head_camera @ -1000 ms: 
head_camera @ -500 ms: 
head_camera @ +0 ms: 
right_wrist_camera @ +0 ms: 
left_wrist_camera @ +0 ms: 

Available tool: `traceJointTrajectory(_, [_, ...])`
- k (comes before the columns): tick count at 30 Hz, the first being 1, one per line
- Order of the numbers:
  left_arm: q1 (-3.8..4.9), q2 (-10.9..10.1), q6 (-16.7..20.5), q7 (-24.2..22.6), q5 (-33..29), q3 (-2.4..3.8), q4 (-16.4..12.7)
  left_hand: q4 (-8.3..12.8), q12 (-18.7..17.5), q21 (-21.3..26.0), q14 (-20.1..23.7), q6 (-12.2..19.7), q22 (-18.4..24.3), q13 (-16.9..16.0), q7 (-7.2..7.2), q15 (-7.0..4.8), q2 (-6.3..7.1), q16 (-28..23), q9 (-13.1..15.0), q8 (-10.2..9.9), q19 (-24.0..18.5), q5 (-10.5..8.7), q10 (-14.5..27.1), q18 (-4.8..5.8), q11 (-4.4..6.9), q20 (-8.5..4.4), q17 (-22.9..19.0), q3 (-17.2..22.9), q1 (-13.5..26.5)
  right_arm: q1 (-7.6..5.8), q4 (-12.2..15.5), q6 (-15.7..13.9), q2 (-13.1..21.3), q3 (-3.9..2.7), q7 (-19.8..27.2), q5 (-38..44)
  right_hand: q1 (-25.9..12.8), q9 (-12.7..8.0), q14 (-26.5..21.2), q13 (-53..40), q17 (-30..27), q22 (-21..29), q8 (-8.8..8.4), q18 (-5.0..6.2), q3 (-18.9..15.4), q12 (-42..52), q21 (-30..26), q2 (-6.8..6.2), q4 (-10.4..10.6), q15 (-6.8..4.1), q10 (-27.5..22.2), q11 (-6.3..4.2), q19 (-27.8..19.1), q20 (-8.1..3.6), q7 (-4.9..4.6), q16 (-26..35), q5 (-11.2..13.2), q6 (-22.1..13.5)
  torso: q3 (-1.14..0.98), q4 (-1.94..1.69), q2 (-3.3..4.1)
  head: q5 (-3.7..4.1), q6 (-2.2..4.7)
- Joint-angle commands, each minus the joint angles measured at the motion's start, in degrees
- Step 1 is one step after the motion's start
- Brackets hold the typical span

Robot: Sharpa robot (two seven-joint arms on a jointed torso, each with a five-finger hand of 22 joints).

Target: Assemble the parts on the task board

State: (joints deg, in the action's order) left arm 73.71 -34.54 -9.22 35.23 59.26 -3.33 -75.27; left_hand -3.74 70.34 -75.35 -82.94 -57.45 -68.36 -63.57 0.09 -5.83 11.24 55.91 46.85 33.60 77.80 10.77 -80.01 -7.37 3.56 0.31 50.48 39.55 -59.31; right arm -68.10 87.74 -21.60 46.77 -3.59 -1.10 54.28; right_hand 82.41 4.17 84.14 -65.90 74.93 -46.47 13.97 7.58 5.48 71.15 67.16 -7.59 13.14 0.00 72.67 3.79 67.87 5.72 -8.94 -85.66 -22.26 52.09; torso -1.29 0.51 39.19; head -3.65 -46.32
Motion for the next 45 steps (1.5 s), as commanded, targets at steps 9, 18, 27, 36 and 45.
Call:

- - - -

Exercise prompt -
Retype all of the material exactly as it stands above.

Solution below -
head_camera @ -1000 ms: 
head_camera @ -500 ms: 
head_camera @ +0 ms: 
right_wrist_camera @ +0 ms: 
left_wrist_camera @ +0 ms: 

Available tool: `traceJointTrajectory(_, [_, ...])`
- k (comes before the columns): tick count at 30 Hz, the first being 1, one per line
- Order of the numbers:
  left_arm: q1 (-3.8..4.9), q2 (-10.9..10.1), q6 (-16.7..20.5), q7 (-24.2..22.6), q5 (-33..29), q3 (-2.4..3.8), q4 (-16.4..12.7)
  left_hand: q4 (-8.3..12.8), q12 (-18.7..17.5), q21 (-21.3..26.0), q14 (-20.1..23.7), q6 (-12.2..19.7), q22 (-18.4..24.3), q13 (-16.9..16.0), q7 (-7.2..7.2), q15 (-7.0..4.8), q2 (-6.3..7.1), q16 (-28..23), q9 (-13.1..15.0), q8 (-10.2..9.9), q19 (-24.0..18.5), q5 (-10.5..8.7), q10 (-14.5..27.1), q18 (-4.8..5.8), q11 (-4.4..6.9), q20 (-8.5..4.4), q17 (-22.9..19.0), q3 (-17.2..22.9), q1 (-13.5..26.5)
  right_arm: q1 (-7.6..5.8), q4 (-12.2..15.5), q6 (-15.7..13.9), q2 (-13.1..21.3), q3 (-3.9..2.7), q7 (-19.8..27.2), q5 (-38..44)
  right_hand: q1 (-25.9..12.8), q9 (-12.7..8.0), q14 (-26.5..21.2), q13 (-53..40), q17 (-30..27), q22 (-21..29), q8 (-8.8..8.4), q18 (-5.0..6.2), q3 (-18.9..15.4), q12 (-42..52), q21 (-30..26), q2 (-6.8..6.2), q4 (-10.4..10.6), q15 (-6.8..4.1), q10 (-27.5..22.2), q11 (-6.3..4.2), q19 (-27.8..19.1), q20 (-8.1..3.6), q7 (-4.9..4.6), q16 (-26..35), q5 (-11.2..13.2), q6 (-22.1..13.5)
  torso: q3 (-1.14..0.98), q4 (-1.94..1.69), q2 (-3.3..4.1)
  head: q5 (-3.7..4.1), q6 (-2.2..4.7)
- Joint-angle commands, each minus the joint angles measured at the motion's start, in degrees
- Step 1 is one step after the motion's start
- Brackets hold the typical span

Robot: Sharpa robot (two seven-joint arms on a jointed torso, each with a five-finger hand of 22 joints).

Target: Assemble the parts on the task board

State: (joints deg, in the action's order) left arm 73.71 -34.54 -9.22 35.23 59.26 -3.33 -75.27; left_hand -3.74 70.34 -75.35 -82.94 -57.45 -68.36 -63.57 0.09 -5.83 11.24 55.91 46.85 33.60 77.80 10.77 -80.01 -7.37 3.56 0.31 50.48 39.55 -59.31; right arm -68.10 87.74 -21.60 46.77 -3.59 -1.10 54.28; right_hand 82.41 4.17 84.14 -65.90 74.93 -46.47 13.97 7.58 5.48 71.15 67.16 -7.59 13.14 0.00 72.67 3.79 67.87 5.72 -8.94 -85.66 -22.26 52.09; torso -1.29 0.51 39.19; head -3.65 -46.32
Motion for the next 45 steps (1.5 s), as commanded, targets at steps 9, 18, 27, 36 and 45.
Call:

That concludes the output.